Open ra9hur opened 3 months ago
I'm not sure if I understand your question correctly, just lmk
Thanks for the response !! understand state_space now.
Here is the description provided for action space in the notebook.
Action: The action space describes the allowed actions that the agent interacts with the environment. Normally, a ∈ A includes three actions: a ∈ {−1, 0, 1}, where −1, 0, 1 represent selling, holding, and buying one stock. Also, an action can be carried upon multiple shares. We use an action space {−k, ..., −1, 0, 1, ..., k}, where k denotes the number of shares. For example, "Buy 10 shares of AAPL" or "Sell 10 shares of AAPL" are 10 or −10, respectively
Going by the above description, If we are trading only 1 stock, possible number of actions is : [buy, sell, hold] action_space = 1 (for hold) + 2 * stock_dimension (buys, sells for 1 stock) = 3
if there are 30 stocks, possible number of actions should be : 30 sells, 30 buys and a hold. So the formula for action space as I understand should be, action_space = 1 (for hold) + 2 * stock_dimension (buys, sells for 30 stocks) = 61
However, in the notebook, action space is considered equal to stock dimension. So, for 30 stocks, action_space = stock_dimension = 30
Can you please clarify, why "action_space = stock_dimension" is considered ?
Because for each stock, the action is a scalar with in a continuous space instead of a discrete space like {-1, 0, 1}. Or say we just need one action for each stock, and that action is from a continuous space. Thus the action is always a vector with dimension of 30. The amount of each element directly represents buy(+)/hold(0)/sell(-) for that stock.
Excellent !! Thanks for clarifying !!
Thanks for opening up this issue. I will use this thread rather than create a new one. I am studying the notebook Stock_NeurIPS2018.ipynb and experimenting. I notice several issues in it. I will list them here in no particular order.

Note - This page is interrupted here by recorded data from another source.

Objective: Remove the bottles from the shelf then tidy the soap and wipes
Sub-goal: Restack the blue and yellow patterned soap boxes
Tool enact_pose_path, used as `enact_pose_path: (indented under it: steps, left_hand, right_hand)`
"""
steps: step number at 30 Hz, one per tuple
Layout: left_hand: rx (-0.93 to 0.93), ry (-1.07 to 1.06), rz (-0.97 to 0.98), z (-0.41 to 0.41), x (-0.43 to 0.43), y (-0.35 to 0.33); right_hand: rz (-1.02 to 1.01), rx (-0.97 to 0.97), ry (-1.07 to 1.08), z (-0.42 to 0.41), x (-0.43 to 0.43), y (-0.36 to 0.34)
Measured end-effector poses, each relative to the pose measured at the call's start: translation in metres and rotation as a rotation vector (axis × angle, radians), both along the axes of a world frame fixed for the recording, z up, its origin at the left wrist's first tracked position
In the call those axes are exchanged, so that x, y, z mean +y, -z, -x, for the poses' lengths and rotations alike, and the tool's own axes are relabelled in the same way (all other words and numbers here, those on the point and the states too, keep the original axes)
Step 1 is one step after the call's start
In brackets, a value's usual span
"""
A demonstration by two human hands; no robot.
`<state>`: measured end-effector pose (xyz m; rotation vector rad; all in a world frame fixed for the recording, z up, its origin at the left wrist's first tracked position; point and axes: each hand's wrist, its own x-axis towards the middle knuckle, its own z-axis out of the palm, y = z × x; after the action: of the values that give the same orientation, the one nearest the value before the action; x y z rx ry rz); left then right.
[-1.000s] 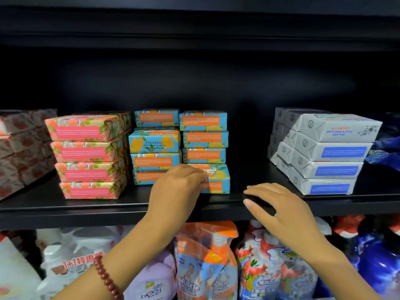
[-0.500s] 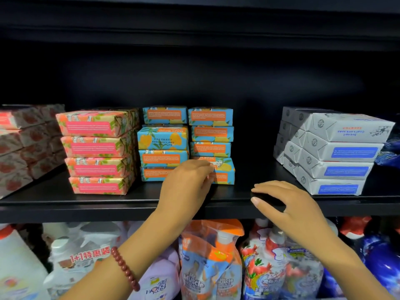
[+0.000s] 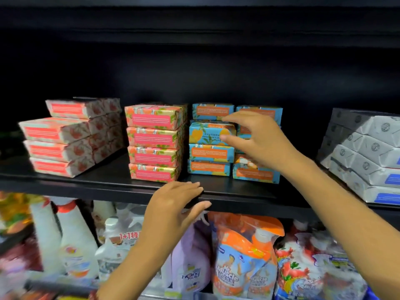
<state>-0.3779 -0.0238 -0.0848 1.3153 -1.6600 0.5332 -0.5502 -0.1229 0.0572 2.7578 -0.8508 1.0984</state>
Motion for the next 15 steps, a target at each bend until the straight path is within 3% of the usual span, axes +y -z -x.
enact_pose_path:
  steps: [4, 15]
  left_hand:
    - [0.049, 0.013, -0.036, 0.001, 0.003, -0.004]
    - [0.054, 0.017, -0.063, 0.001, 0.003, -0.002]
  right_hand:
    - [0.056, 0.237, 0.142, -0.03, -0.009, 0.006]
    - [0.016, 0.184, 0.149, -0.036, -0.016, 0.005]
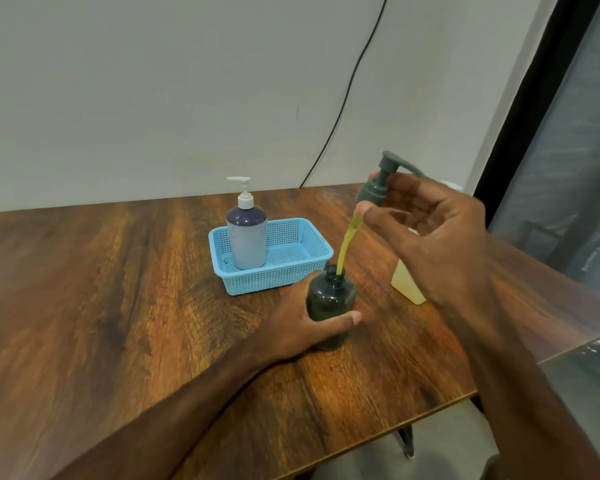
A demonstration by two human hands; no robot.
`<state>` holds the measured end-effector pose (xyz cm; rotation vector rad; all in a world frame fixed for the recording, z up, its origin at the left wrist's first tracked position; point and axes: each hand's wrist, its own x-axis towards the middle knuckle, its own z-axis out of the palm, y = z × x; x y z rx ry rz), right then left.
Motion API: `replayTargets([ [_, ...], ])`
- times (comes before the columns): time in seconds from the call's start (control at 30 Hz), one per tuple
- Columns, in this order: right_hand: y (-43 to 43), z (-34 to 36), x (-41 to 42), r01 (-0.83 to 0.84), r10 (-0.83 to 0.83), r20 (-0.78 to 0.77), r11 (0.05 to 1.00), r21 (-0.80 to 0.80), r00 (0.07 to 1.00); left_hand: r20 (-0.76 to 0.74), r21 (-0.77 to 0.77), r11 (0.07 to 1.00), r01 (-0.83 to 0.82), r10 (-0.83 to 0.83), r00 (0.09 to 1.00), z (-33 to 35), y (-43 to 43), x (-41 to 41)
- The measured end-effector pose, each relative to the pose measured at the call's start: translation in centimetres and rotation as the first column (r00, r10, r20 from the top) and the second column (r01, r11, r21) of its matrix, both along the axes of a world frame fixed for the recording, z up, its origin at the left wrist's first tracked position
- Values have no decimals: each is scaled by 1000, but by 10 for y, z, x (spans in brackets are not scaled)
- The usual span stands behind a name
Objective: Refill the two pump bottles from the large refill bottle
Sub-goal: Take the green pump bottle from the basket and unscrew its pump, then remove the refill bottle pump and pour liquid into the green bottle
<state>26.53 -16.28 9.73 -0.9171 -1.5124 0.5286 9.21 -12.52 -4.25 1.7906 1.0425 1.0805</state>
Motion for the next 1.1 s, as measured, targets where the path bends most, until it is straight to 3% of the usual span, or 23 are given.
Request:
replayTargets([
  [0.3, -1, 25, 14, 37, -30, -61, 992, 122, 998, -5, -22, 1000, 12, -12, 1000, 0, 1, 0],
  [0.47, 14, 3, 22, 113, -111, 181, 994, -3, 977, 1, -31, 1000, 7, -7, 1000, 0, 1, -1],
  [0.7, 52, -85, 25, 243, -69, 566, 940, -239, 822, 21, -14, 1000, -14, 14, 1000, -2, 1, 0],
  [0.9, 77, -123, 24, 345, -43, 671, 881, -324, 740, 16, -4, 999, -31, 32, 999, -1, 1, 2],
  [1.1, 77, -129, 22, 375, -69, 683, 873, -311, 727, -9, -15, 999, -33, 33, 999, -1, 1, 1],
])
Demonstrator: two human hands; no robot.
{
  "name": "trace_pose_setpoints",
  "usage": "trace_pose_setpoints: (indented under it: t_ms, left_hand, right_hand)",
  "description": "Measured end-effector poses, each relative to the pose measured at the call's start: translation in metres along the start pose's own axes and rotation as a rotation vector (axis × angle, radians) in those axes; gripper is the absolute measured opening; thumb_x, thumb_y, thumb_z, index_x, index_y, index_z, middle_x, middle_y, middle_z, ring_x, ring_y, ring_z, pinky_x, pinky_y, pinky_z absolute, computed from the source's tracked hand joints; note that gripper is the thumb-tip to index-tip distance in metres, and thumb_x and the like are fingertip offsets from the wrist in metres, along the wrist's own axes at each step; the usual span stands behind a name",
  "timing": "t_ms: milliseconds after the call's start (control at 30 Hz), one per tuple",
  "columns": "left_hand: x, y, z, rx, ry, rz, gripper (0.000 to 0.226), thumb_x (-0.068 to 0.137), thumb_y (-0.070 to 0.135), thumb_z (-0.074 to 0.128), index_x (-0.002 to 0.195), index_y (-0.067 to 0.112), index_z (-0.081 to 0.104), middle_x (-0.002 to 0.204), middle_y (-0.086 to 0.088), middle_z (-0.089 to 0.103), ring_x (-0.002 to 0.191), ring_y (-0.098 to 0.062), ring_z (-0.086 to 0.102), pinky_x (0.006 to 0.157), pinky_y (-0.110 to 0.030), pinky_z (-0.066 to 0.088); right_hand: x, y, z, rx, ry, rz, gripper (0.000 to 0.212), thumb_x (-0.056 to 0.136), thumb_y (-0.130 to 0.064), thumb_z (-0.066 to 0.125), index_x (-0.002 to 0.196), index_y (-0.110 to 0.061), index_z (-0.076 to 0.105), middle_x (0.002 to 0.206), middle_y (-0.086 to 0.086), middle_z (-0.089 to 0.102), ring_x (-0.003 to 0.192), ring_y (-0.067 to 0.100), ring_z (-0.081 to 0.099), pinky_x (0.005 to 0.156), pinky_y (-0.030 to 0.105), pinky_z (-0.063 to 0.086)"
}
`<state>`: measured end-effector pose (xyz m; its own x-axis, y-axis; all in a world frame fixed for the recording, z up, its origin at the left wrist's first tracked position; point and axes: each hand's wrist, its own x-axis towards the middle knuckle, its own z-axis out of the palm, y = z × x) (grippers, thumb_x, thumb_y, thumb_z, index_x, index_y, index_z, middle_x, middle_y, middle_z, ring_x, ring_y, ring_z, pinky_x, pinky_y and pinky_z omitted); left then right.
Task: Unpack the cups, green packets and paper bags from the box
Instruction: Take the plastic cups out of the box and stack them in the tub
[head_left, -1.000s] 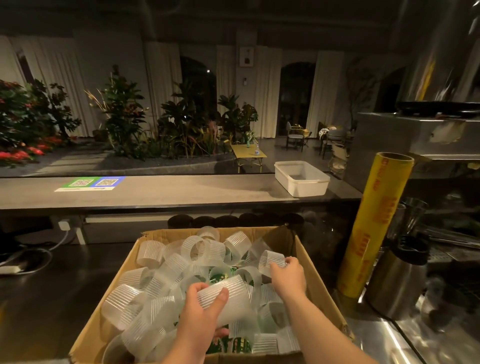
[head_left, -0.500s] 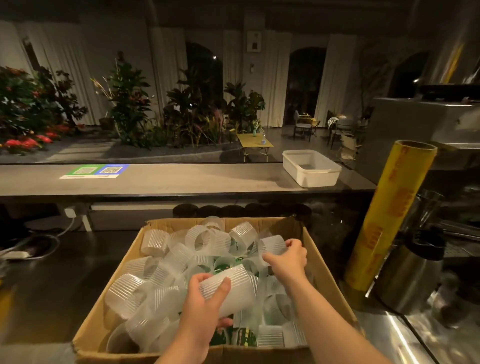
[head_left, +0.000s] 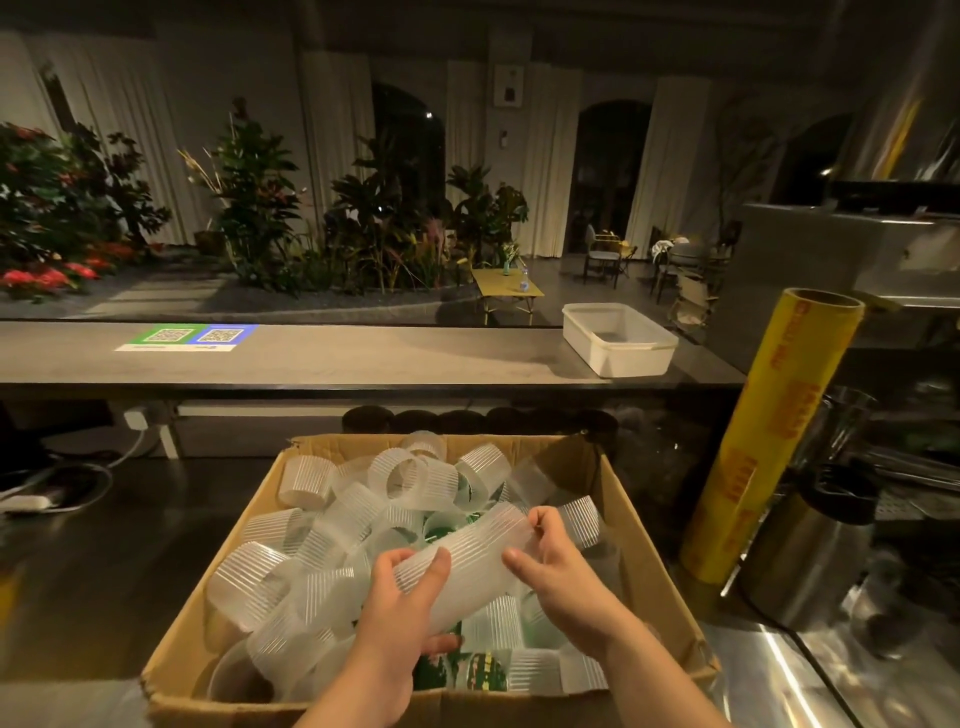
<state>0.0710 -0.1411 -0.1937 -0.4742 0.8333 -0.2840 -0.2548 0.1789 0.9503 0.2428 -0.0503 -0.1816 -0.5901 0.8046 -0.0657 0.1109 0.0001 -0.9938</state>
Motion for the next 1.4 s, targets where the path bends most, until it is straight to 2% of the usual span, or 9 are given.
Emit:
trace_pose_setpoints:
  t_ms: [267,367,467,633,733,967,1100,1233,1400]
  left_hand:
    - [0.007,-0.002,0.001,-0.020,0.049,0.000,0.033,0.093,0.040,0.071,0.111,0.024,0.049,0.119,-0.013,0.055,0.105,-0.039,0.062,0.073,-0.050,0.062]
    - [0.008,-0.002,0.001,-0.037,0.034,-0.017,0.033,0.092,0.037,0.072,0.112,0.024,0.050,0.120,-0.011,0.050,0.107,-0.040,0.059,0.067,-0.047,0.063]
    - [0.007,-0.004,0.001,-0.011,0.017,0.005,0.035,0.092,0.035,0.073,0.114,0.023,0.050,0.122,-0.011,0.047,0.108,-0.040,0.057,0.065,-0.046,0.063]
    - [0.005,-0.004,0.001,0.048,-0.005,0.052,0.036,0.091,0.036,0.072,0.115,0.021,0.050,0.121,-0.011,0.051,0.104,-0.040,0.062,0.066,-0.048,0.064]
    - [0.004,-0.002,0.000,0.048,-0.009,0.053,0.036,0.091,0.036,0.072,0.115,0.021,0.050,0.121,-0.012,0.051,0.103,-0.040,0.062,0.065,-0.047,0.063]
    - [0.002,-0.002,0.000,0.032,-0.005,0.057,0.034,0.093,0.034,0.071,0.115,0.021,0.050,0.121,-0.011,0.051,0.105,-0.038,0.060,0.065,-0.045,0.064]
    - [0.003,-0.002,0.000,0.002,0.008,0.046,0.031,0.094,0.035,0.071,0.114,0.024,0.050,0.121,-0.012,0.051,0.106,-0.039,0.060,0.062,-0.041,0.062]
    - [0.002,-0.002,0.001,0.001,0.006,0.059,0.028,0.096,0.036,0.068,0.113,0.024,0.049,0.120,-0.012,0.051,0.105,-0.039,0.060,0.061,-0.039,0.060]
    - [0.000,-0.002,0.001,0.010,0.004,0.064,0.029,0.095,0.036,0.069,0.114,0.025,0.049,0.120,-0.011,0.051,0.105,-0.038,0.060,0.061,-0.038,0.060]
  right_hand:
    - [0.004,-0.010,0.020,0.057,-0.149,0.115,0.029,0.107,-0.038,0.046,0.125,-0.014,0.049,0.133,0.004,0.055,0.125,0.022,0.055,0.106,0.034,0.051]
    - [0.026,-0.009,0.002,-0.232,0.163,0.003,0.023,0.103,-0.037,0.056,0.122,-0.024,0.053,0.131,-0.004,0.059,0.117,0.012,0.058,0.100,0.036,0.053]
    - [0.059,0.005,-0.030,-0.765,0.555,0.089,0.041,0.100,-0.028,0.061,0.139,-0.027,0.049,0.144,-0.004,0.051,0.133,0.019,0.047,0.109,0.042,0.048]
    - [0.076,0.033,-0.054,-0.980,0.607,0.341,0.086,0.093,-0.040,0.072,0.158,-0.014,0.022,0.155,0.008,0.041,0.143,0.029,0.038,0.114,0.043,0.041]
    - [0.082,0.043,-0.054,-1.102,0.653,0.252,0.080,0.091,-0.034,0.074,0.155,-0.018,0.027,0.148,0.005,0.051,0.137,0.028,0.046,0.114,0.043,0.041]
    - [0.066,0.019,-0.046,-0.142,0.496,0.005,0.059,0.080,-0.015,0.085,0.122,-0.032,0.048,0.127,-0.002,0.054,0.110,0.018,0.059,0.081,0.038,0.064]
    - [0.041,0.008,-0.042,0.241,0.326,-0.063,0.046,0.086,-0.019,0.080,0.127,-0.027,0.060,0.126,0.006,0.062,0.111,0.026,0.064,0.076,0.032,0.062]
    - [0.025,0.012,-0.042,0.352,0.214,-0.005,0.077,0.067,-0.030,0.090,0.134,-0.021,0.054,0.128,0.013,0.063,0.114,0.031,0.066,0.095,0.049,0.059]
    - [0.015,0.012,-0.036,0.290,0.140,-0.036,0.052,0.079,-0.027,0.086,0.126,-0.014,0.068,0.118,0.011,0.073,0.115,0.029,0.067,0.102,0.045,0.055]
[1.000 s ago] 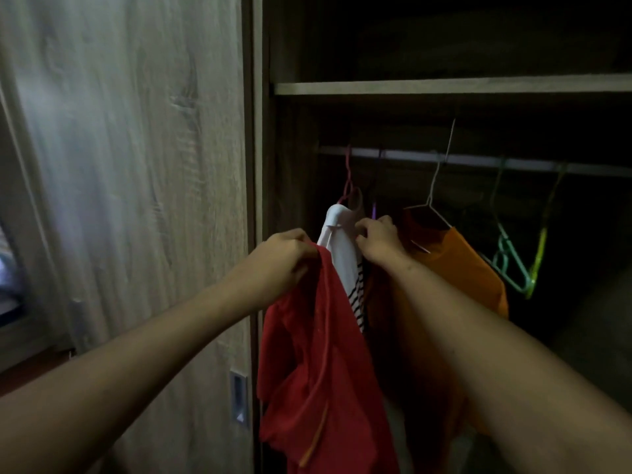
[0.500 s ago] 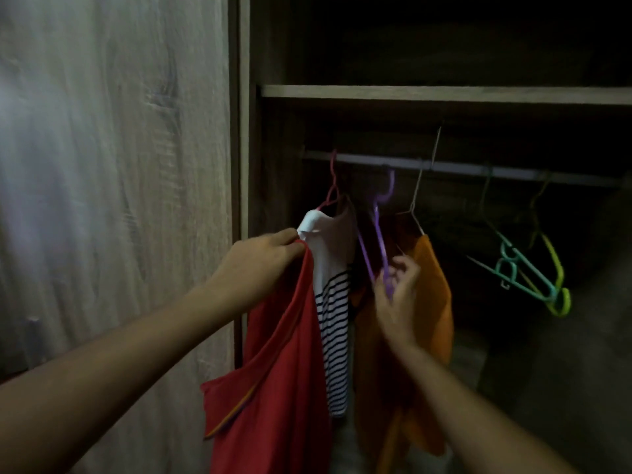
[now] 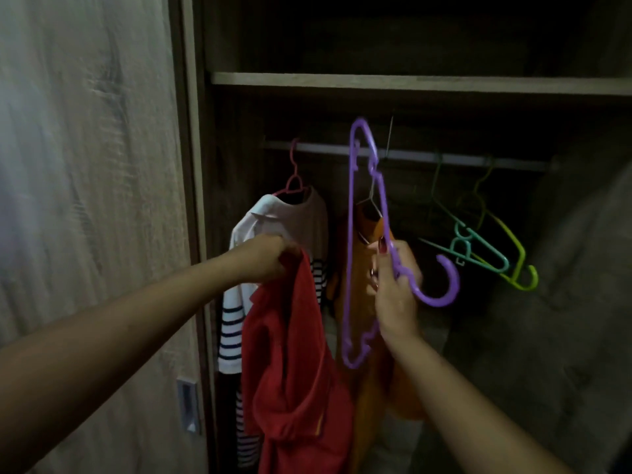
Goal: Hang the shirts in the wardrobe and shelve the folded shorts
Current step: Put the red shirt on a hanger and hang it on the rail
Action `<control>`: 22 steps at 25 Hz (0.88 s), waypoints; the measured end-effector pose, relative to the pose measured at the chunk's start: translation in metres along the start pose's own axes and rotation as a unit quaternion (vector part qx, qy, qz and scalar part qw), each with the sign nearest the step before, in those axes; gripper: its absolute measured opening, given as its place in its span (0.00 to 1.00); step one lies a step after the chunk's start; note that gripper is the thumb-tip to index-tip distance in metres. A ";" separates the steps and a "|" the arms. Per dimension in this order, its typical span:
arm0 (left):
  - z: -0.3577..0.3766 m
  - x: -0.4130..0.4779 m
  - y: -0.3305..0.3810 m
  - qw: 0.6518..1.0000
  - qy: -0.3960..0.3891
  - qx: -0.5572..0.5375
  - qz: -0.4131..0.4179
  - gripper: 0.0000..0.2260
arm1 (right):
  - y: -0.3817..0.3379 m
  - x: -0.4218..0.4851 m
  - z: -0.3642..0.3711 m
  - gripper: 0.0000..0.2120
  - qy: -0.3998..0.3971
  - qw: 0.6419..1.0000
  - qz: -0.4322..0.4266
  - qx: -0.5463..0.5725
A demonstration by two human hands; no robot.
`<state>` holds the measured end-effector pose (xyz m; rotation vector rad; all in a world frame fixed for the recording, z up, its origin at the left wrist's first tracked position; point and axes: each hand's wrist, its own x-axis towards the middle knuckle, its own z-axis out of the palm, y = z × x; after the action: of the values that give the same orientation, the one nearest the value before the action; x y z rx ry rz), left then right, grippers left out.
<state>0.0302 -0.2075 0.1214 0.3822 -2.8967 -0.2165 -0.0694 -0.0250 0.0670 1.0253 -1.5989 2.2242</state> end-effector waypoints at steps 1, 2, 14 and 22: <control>0.001 0.001 0.003 0.999 -0.020 -0.033 -0.009 0.15 | -0.015 0.000 0.003 0.10 -0.006 0.999 0.005 0.053; 0.001 0.002 0.009 0.998 -0.027 -0.059 -0.003 0.15 | -0.031 -0.002 0.007 0.11 -0.020 0.996 -0.001 0.091; -0.031 -0.021 -0.010 0.920 0.039 -0.365 -0.136 0.19 | 0.038 -0.027 -0.054 0.17 -0.268 0.943 0.085 -0.176; -0.005 -0.033 0.016 0.996 -0.005 -0.086 -0.015 0.17 | 0.006 0.011 -0.029 0.17 -0.402 0.842 0.124 -0.336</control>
<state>0.0583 -0.1843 0.1231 0.3939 -2.8550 -0.4694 -0.0927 -0.0031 0.0651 1.6642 -2.6905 1.1027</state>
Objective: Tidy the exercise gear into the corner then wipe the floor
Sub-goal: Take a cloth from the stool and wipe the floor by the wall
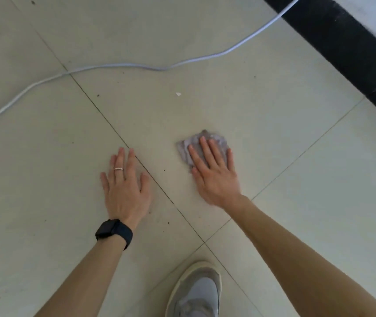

1.) I am using one stock to train (Say AAPL). Here I notice that the DDPG agent is not learning at all. I notice that the action space used to call the step function converges quickly to -1 (All sell) or 1 (All buy) and the reward calculated is 0 which probably explains the convergence to one specific action. Has anyone observed this?
2.) I see that the agent only buys and sells and does not hold at all during learning. Negative action values are sell and positive is buy. Shouldn't the action space be divided equally between sell, hold and buy Sell: [-1, -0.33] Hold: (-0.33, 0.33) Buy: (0.33, 1]
3.) If the initial action is sell and the number of shares at the start will naturally be 0. In this case the agent is barred from selling and sell_num_shares: 0 until some buy actions are generated. Later sell action goes through because we have shares to sell. I feel this is too restrictive during the initial learning process. The agent should be allowed to sell or buy provided we have the funds.
Any comments or suggestions will be appreciated.
Have couple of questions, should be trivial, but somehow not getting.
However, referring to env_kwargs in the workbook, "action_space": stock_dimension is being considered. Can you please clarify ?
I could understand state variables corresponding to - len(INDICATORS)stock_dimension. Why (1 + 2stock_dimension) is being added ?